▸ **WHAT YOU NEED TO DO**:
Only the lines from the top of the following listing through the line with "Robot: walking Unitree" belong in your answer, exactly as written.
**** SUPPLIED MATERIAL ****
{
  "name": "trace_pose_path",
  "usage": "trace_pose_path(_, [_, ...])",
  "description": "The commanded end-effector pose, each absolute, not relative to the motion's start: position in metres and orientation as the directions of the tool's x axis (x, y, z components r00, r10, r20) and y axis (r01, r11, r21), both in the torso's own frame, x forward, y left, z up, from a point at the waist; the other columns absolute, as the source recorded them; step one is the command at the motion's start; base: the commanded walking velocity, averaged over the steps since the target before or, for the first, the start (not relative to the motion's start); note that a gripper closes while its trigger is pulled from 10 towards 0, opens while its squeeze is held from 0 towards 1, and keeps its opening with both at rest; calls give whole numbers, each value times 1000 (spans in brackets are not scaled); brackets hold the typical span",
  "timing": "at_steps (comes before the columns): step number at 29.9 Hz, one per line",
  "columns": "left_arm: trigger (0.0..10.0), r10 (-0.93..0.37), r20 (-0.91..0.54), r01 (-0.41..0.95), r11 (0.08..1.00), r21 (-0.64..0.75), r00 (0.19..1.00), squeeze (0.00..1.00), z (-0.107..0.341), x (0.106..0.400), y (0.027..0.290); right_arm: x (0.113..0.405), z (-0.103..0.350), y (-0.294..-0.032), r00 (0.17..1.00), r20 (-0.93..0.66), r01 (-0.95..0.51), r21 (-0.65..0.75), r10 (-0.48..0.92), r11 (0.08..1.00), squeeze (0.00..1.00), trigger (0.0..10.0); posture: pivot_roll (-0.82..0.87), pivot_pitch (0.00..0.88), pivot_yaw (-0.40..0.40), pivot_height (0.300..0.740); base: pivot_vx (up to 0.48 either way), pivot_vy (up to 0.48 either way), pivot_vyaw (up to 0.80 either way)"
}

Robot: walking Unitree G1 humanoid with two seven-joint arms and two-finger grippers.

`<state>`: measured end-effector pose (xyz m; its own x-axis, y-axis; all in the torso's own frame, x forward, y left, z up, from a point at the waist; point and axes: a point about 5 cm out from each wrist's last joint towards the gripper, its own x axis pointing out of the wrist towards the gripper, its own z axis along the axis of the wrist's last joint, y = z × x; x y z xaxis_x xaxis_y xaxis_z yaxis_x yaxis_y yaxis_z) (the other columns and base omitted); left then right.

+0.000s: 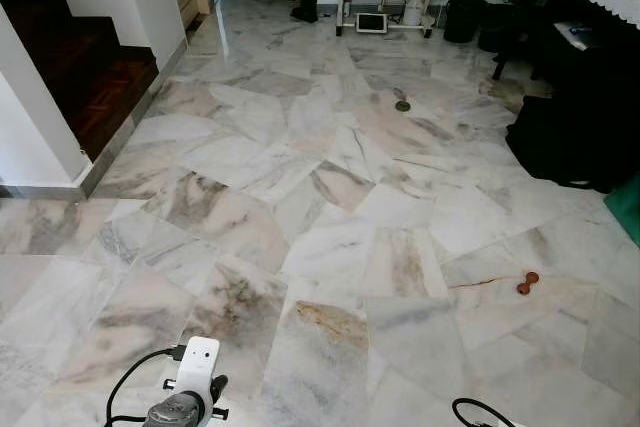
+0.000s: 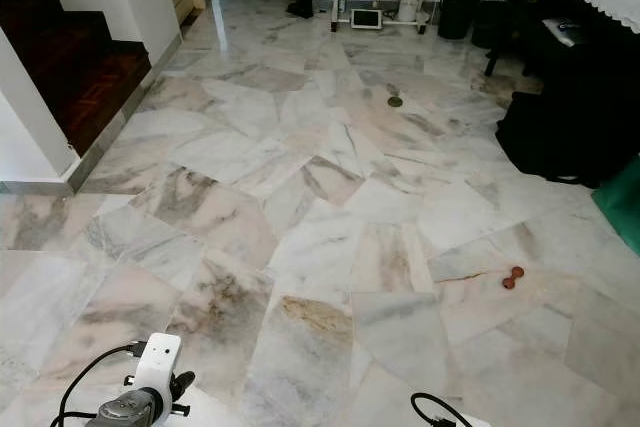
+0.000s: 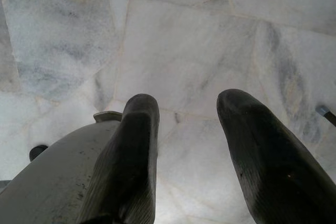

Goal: Setting the table

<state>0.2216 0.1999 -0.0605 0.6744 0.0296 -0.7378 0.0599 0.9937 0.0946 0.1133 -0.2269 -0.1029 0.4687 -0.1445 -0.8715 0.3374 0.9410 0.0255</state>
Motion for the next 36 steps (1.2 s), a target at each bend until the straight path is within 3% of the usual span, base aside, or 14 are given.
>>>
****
▸ **SOLUTION TO THIS EXERCISE**:
{
  "name": "trace_pose_path",
  "usage": "trace_pose_path(_, [_, ...])",
  "description": "The commanded end-effector pose, each absolute, not relative to the motion's start: position in metres and orientation as the directions of the tool's x axis (x, y, z components r00, r10, r20) and y axis (r01, r11, r21), both in the torso's own frame, x forward, y left, z up, from a point at the waist; the other columns absolute, as the source recorded them; step one is the command at the motion's start; base: the commanded walking velocity, averaged over the steps since the target before or, for the first, the start (not relative to the motion's start); note that a gripper closes while its trigger is pulled from 10 towards 0, opens while its squeeze is held from 0 towards 1, and keeps its opening with both at rest; calls give whole numbers, each value times 1000 (spans in brackets are not scaled); brackets hold the typical span",
  "timing": "at_steps (comes before the columns): step number at 29.9 Hz, one per line",
  "columns": "left_arm: trigger (0.0..10.0), r10 (-0.93..0.37), r20 (-0.91..0.54), r01 (-0.41..0.95), r11 (0.08..1.00), r21 (-0.64..0.75), r00 (0.19..1.00), squeeze (0.00..1.00), z (-0.107..0.341), x (0.106..0.400), y (0.027..0.290); right_arm: x (0.113..0.405), z (-0.103..0.350), y (-0.294..-0.032), r00 (0.17..1.00), r20 (-0.93..0.66), r01 (-0.95..0.51), r21 (-0.65..0.75), r10 (-0.48..0.92), r11 (0.08..1.00), squeeze (0.00..1.00), trigger (0.0..10.0); posture: pivot_roll (-0.82..0.87), pivot_pitch (0.00..0.88), pivot_yaw (-0.40..0.40), pivot_height (0.300..0.740); base: pivot_vx (up to 0.48 either way), pivot_vy (up to 0.48 either way), pivot_vyaw (up to 0.80 either way)"
}

Robot: walking Unitree G1 humanoid with two seven-joint arms and two-finger grippers.

The output returned above is complete.